One of our group asked about the large trees growing among the coffee plants. Why were they there? Didn’t that keep light from reaching the leaves and berries? Well, yes, it did. The light intensity is so high that it “sunburns” the coffee fruit, rendering it useless for the beverage market. The trees are there to decrease the incidence of berry burn. This is an example of a cultural IPM practice – altering the culture (manipulating the environment) to reduce the likelihood of “pest” (read: sun) damage.
Our guide also pointed out newer trees (whose name escapes me) that were planted with a purpose.

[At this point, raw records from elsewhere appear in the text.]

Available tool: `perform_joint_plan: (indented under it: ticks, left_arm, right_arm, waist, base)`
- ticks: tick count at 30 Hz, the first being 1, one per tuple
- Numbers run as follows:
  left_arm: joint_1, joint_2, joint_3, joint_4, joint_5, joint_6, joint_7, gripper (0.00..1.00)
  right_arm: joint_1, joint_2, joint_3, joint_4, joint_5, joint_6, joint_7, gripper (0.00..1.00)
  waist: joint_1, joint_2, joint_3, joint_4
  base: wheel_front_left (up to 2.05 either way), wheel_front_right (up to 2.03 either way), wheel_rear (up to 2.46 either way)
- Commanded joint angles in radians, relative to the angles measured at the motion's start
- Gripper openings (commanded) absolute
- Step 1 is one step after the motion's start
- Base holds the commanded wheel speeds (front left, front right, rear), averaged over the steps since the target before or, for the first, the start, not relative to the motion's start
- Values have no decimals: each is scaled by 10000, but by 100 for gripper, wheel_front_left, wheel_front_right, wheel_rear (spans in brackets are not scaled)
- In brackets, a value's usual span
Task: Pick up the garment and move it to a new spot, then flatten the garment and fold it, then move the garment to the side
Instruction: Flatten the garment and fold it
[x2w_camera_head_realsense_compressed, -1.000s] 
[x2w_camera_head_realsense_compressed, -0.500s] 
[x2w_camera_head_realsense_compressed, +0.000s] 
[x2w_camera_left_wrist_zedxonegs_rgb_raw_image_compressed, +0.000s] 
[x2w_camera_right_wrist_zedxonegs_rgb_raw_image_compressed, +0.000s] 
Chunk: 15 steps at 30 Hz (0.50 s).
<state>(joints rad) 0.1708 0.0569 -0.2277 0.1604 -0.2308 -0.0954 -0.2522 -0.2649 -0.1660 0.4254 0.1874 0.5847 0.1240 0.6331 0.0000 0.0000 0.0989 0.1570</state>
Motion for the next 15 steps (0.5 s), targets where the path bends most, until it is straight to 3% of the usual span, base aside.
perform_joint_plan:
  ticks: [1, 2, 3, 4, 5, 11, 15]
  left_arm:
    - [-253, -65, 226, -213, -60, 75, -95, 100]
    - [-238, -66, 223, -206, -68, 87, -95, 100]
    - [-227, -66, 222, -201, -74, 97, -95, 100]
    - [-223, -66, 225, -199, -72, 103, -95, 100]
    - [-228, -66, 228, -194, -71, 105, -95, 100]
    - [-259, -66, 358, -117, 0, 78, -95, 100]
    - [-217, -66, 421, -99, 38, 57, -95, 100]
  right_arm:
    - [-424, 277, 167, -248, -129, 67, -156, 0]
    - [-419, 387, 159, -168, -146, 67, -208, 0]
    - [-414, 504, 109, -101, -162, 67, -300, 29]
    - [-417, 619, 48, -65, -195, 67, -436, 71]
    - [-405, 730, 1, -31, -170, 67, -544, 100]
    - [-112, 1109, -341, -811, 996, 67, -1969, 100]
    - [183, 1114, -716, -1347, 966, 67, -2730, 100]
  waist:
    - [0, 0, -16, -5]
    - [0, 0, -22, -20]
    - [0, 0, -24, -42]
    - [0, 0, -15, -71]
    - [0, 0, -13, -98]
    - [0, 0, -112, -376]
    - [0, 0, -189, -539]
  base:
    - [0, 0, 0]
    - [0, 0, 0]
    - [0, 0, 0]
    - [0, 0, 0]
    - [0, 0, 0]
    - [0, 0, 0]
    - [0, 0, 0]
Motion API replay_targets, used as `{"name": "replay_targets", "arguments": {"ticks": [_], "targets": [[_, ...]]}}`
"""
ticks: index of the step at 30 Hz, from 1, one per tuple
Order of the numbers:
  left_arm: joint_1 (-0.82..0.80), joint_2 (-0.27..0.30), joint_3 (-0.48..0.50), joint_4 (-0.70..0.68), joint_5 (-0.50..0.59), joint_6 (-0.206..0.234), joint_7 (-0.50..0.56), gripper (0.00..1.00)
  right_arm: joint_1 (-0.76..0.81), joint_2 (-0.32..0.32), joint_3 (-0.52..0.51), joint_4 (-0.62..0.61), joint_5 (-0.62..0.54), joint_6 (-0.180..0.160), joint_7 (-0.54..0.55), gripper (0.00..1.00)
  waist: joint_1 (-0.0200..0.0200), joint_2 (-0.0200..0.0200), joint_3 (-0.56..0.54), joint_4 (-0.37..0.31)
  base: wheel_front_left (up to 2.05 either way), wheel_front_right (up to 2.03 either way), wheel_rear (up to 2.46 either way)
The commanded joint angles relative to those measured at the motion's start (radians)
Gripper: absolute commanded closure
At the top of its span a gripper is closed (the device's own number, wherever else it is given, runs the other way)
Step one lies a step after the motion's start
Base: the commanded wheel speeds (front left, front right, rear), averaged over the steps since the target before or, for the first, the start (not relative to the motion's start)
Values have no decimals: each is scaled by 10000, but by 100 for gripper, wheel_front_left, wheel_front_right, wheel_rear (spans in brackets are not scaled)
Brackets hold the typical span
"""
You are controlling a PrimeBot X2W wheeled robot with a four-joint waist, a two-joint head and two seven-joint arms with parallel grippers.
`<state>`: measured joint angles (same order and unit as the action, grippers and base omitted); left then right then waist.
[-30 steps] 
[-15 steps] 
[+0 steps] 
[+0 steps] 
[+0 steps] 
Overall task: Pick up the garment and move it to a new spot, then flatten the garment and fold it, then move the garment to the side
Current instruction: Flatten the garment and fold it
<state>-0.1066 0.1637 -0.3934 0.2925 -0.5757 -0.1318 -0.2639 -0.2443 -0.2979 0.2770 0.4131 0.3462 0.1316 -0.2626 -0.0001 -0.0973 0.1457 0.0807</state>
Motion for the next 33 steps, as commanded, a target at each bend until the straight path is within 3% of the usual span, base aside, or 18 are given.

One of the plantation’s ongoing problems was birds swooping down into the coffee crop and taking the fruit. (If you raise anything that produces fruit, you can understand the frustration here!) The company tried different strategies until they learned this tree produces fruit that the birds really like. So the tree fruit acts to divert them from the desired coffee crop. Nothing is 100%, but it was more successful than anything else they previously tried. In IPM, we would call this trap cropping. (Think planting radishes to attract the western cabbage flea beetle, so they won’t decimate the broccoli.)
Now, having raised fruit bearing plants, I’ve since pondered what happens when the birds “re-sow” the seeds of the tree fruit with a little bit of their fertilizer. Didn’t think of it. Too distracted by the wonders of viewing IPM in practice…and fresh-ground Guatemalan coffee!
— Mary Small, Colorado Master Gardener Program Coordinator via CO-Horts Blog
For more news from Colorado, click here.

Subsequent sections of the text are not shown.